EXERCISE DESCRIPTION =>
Transcribe the listing that follows in full, exactly, and drop its images.

################

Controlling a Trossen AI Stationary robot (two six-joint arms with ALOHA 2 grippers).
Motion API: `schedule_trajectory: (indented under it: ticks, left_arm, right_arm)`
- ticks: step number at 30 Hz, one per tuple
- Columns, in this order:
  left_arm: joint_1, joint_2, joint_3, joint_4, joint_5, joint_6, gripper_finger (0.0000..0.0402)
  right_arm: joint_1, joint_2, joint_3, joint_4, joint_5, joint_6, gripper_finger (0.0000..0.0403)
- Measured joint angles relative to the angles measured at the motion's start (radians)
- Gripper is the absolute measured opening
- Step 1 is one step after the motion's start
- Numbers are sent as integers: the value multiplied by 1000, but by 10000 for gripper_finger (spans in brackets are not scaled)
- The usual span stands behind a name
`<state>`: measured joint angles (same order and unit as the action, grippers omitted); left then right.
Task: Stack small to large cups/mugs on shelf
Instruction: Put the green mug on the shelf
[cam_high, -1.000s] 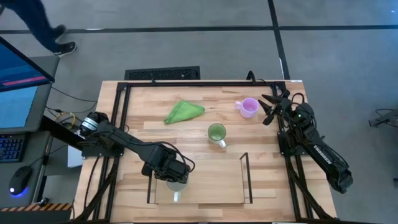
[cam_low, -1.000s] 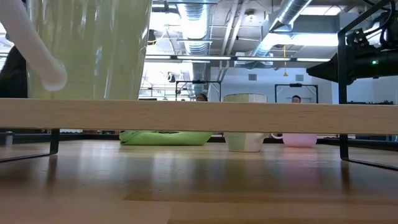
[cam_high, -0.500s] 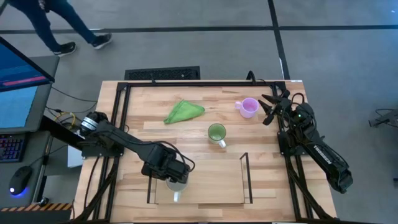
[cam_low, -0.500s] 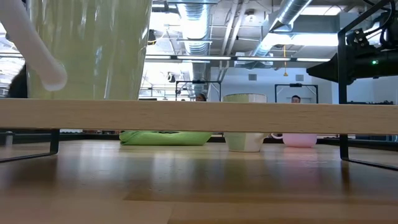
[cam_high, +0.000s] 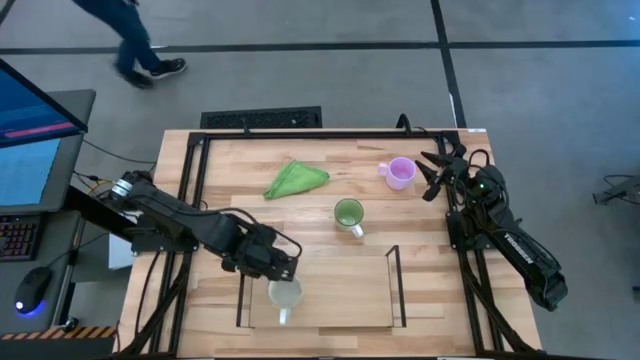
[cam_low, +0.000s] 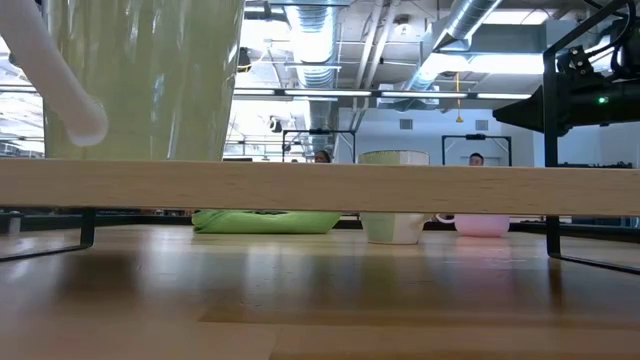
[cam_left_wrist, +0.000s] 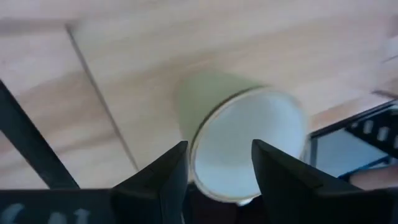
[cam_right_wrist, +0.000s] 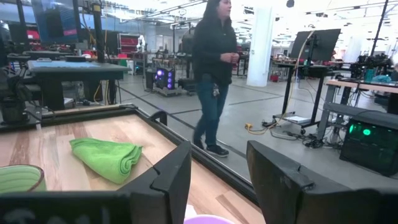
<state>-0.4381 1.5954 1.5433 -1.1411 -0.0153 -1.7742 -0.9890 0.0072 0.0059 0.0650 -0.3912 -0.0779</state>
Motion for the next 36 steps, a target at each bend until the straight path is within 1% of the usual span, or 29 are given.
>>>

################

WRITTEN ANSWER =>
Controlling a Trossen AI Stationary robot (two six-joint arms with ALOHA 2 grippers).
Motion API: `schedule_trajectory: (indented under it: ticks, left_arm, right_arm)`
- ticks: step number at 30 Hz, one per tuple
- Columns, in this order:
  left_arm: joint_1, joint_2, joint_3, joint_4, joint_5, joint_6, gripper_finger (0.0000..0.0402)
  right_arm: joint_1, joint_2, joint_3, joint_4, joint_5, joint_6, gripper_finger (0.0000..0.0403)
- Measured joint angles relative to the angles measured at the motion's start (radians)
- Gripper is the absolute measured opening
- Step 1 is one step after the motion's start
- Numbers are sent as integers: the value multiplied by 1000, but by 10000 for gripper_finger (spans in brackets are not scaled)
- The usual span stands behind a name
`<state>`: measured joint angles (same order and unit as the action, grippers omitted); left then right.
Task: Stack small to large cups/mugs on shelf
Instruction: Put the green mug on the shelf
[cam_high, -1.000s] 
[cam_low, -1.000s] 
[cam_high, -0.500s] 
[cam_low, -0.500s] 
[cam_high, +0.000s] 
[cam_low, +0.000s] 
[cam_left_wrist, +0.000s] 
[cam_right_wrist, +0.000s] 
<state>-0.4381 1.5954 1.5433 -1.1411 -0.0153 -1.7742 -0.9890 0.0072 0.0059 0.0650 -0.3912 -0.0779</state>
Motion for the next 36 steps, a target at each bend until the straight path is within 1% of the usual span, or 29 are given.
>>>

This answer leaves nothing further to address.